Par des mémoires en défense, enregistrés les 16 mars et 23 mai 2023, le ministre de l’économie, des finances et de la souveraineté industrielle et numérique conclut au rejet de la requête comme non fondée.
Par un mémoire en défense, enregistré le 13 février 2025, le garde des sceaux, ministre de la justice conclut au rejet de la requête.

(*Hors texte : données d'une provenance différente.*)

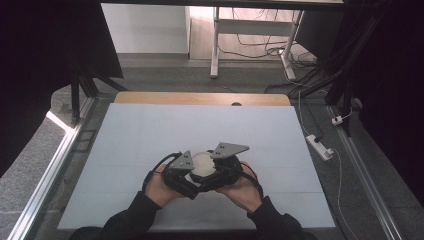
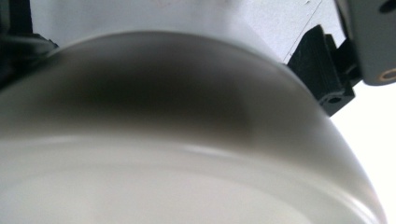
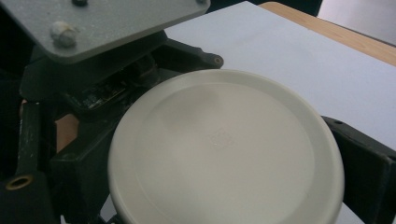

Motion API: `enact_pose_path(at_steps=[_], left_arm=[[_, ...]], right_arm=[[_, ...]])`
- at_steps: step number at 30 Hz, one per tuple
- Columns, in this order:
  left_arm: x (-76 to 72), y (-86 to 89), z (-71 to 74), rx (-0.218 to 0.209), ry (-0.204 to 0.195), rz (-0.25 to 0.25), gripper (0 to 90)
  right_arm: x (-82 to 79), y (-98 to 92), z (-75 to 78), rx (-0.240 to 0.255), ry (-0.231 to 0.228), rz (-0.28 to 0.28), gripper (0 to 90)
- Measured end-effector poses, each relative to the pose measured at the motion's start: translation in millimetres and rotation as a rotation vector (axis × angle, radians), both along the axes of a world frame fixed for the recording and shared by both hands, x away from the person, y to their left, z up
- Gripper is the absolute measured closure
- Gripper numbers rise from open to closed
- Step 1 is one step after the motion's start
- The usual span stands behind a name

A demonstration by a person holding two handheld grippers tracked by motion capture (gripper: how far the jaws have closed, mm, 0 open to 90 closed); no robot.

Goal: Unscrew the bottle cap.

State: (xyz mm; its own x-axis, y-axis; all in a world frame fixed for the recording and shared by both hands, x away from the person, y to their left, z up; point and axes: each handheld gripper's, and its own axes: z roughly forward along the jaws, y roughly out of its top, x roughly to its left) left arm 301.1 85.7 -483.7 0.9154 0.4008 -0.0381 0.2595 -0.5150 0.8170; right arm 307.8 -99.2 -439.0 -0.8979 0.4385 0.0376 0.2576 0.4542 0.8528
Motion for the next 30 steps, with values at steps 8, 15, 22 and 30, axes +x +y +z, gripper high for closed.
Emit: enact_pose_path(at_steps=[8,15,22,30], left_arm=[[2.9,3.6,1.3,-0.016,0.008,-0.081,7.4],[3.2,3.4,0.6,-0.018,0.022,-0.129,7.4],[0.4,3.0,1.4,-0.023,0.015,-0.206,7.4],[-0.2,2.4,2.1,-0.017,0.003,-0.16,7.3]], right_arm=[[8.0,-5.7,2.6,0.016,0.018,0.128,7.6],[19.1,-11.0,1.0,0.028,0.05,0.276,7.5],[27.5,-15.3,1.5,0.043,0.058,0.464,7.4],[25.8,-15.4,0.9,0.04,0.058,0.423,1.0]])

Vu les autres pièces du dossier.
Vu :
— le code des pensions civiles et militaires de retraite ;
— le code de la sécurité sociale ;
— le code de justice administrative.
Le président du tribunal a désigné M. B en application de l’article R. 222-13 du code de justice administrative.
Par une décision du 25 mars 2025, le président du tribunal a désigné M. Ahmed Slimani en qualité de rapporteur public sur le fondement des dispositions de l’article R. 222-24 du code de justice administrative.
Les parties ont été régulièrement averties du jour de l’audience.
Ont été entendus au cours de l’audience publique à laquelle aucune des parties n’était présente ou représentée :
— le rapport de M. B,
— les conclusions de M. Slimani, rapporteur public.
Considérant ce qui suit :
1. Agent de l’administration pénitentiaire, né le 25 octobre 1958, M. D, atteint par la limite d’âge de son corps, fixée à 55 ans, le 25 octobre 2013, a bénéficié, sur sa demande, d’un recul de sa limite d’âge sur le fondement de l’article 4 de la loi du 18 août 1936 concernant les mises à la retraite par ancienneté pour charge familiale, par un arrêté du 6 mai 2013 de la directrice interrégionale des services pénitentiaires de Lyon. Par la suite, il a bénéficié de deux prolongations d’activité sur le fondement des articles 1-1 et 1-3 de la loi du 13 septembre 1984 relative à la limite d’âge dans la fonction publique et le secteur public, par deux arrêtés des 6 avril 2014 et 2 novembre 2016 pris par la même autorité. Par un arrêté du 9 mars 2022 du directeur interrégional des services pénitentiaires de Lyon, il a été admis à la retraite après prolongation d’activité au-delà de la limite d’âge à compter du 1er août 2022, au grade de lieutenant et capitaine pénitentiaire. Par un arrêté du 4 juillet 2022, une pension de retraite, liquidée sur la base de l’indice majoré 677 afférent au 5ème échelon du grade de major pénitentiaire lui a été concédée à compter du 1er août 2022. M. D demande l’annulation de cet arrêté.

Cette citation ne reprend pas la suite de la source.